Jason Hiner (41:30.544)
Yeah.

Wasim (41:44.05)
At least for me as a CEO, I'm always thinking about what am I missing? What more could I have squeezed out of the day or the week? And so we even review at the end of every week, literally on a pie chart. Okay, here's like personal time, one-on-one time, external meetings, commercial, deep thinking, like how do we do this week, right? So yeah, that's something I'm a little bit very specific about to make sure that time is leveraged.

Jason Hiner (42:12.751)
Yeah, that's really smart. You mentioned that inside the company that you're using AI tools to enhance what people are doing, productivity-wise. How about you? What AI tools do you use that are helpful to you?

Wasim (42:30.518)
I mean, code of course, you know, is something that I absolutely use and I have a whole bunch of really interesting agent, sub agent networks that I use to help me think about problems, everything from like, you know, digital twins are very smart people I might want on my advisory board to, you know.
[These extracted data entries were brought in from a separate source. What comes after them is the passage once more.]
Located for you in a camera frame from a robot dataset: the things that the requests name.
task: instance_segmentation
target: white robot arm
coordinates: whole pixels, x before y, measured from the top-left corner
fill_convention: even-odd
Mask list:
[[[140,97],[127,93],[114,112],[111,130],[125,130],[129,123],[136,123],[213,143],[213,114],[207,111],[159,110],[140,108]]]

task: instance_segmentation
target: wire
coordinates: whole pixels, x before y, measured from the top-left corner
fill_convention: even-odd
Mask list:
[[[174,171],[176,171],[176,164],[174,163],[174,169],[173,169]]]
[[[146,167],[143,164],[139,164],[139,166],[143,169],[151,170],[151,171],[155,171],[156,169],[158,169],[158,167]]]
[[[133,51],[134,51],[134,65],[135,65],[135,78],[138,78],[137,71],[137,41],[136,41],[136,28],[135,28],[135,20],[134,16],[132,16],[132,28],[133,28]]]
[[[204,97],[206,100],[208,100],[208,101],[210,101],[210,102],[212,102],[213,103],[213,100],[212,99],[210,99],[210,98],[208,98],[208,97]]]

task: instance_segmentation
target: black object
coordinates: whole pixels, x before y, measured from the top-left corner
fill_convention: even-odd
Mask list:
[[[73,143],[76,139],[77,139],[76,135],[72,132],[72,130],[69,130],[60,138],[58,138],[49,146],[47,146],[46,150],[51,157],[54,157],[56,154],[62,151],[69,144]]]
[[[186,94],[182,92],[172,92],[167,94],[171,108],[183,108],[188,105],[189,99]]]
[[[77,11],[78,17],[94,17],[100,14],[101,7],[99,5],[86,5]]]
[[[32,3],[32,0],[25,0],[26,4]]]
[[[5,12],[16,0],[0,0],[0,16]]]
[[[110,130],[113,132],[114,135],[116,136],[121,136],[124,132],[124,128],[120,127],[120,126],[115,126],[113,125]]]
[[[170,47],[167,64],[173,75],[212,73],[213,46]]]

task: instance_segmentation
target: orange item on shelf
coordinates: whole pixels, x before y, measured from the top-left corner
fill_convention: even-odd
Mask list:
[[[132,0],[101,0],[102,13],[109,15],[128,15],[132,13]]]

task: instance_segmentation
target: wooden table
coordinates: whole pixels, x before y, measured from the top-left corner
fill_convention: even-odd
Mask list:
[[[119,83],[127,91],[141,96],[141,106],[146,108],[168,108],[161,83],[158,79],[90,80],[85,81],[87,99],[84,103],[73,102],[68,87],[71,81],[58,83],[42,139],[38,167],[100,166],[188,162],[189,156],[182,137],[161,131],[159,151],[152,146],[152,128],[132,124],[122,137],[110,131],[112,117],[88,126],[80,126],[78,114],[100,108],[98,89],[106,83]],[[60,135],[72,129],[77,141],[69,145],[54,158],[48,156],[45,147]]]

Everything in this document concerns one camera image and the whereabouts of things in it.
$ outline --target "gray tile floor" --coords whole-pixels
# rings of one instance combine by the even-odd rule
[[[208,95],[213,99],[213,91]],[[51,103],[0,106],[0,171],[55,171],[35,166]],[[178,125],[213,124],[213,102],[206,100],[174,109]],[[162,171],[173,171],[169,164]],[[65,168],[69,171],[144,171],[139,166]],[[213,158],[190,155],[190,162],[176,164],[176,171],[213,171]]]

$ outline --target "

having a lot of ingestion around a lot of our key content so that there's a lot of memory retention when I'm talking to an agent, they understand the business, understand how I think.
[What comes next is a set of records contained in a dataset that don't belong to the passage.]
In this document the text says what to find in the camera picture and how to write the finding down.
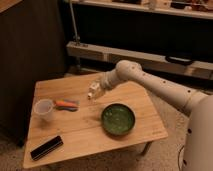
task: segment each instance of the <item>green bowl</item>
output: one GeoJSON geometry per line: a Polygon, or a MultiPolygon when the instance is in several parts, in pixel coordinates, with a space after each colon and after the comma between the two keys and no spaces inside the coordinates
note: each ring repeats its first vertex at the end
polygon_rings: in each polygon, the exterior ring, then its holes
{"type": "Polygon", "coordinates": [[[126,105],[115,103],[107,106],[101,115],[103,128],[113,135],[125,135],[135,125],[135,115],[126,105]]]}

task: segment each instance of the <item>clear cup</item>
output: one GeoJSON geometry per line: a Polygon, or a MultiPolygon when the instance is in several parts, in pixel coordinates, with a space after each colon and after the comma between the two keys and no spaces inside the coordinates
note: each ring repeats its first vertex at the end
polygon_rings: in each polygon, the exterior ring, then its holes
{"type": "Polygon", "coordinates": [[[50,122],[53,120],[53,107],[54,103],[51,99],[42,99],[34,105],[34,112],[42,120],[50,122]]]}

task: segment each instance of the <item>orange object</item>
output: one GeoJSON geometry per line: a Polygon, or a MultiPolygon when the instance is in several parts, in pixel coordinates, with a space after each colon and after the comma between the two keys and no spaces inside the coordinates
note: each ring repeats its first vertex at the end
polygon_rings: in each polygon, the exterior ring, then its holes
{"type": "Polygon", "coordinates": [[[78,107],[78,105],[76,103],[70,102],[70,101],[64,101],[64,100],[55,100],[55,105],[57,107],[61,107],[61,106],[63,106],[63,107],[75,107],[75,108],[78,107]]]}

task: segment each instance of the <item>black phone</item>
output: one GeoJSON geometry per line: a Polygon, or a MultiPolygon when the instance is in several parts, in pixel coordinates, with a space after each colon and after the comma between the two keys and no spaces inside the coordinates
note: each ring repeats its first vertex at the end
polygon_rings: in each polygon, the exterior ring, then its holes
{"type": "Polygon", "coordinates": [[[38,160],[61,145],[63,145],[61,137],[56,136],[55,138],[31,151],[31,157],[33,160],[38,160]]]}

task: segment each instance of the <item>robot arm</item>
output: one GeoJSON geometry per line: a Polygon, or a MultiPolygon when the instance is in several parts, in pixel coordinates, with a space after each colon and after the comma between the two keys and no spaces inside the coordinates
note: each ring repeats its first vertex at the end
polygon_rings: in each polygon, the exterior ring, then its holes
{"type": "Polygon", "coordinates": [[[96,80],[90,87],[89,98],[97,98],[126,81],[134,81],[189,116],[197,103],[208,95],[195,89],[153,76],[142,71],[138,63],[120,61],[112,71],[96,80]]]}
{"type": "Polygon", "coordinates": [[[142,85],[189,116],[182,170],[213,170],[213,95],[145,73],[138,63],[120,61],[91,84],[88,97],[98,98],[126,81],[142,85]]]}
You know, my chief of staff, for example, uses a ton of agents to roll up like my daily briefs, all of the to-do items that are happening in our different transcribed records so we can look at actions, decision items from different meetings and see that they're getting done. So for me, it's like office of the CEO is like hypercharged by all kinds of tools. Lindy is another really good one that I like. Lindy is like a agent network that you can build and kind of coordinate to do different things like research.

Jason Hiner (43:23.483)
Mm.

Wasim (43:32.174)
I think my go-tos are Claude Code for specific things and then Lindy Agent. I still use some ChatGPT as well. But man, if people are still using just ChatGPT, they're not exploring things like Claude Code and skills within Claude Code and whatnot. It's already behind the curve, although every day feels like you're a little behind the curve as it relates to all of these tools.

Jason Hiner (43:57.903)
For sure, those are some great takeaways to share. Waseem, thank you so much for your time. It was a pleasure having you on the show.

Wasim (44:02.998)
Absolutely. Yeah, thanks for having me.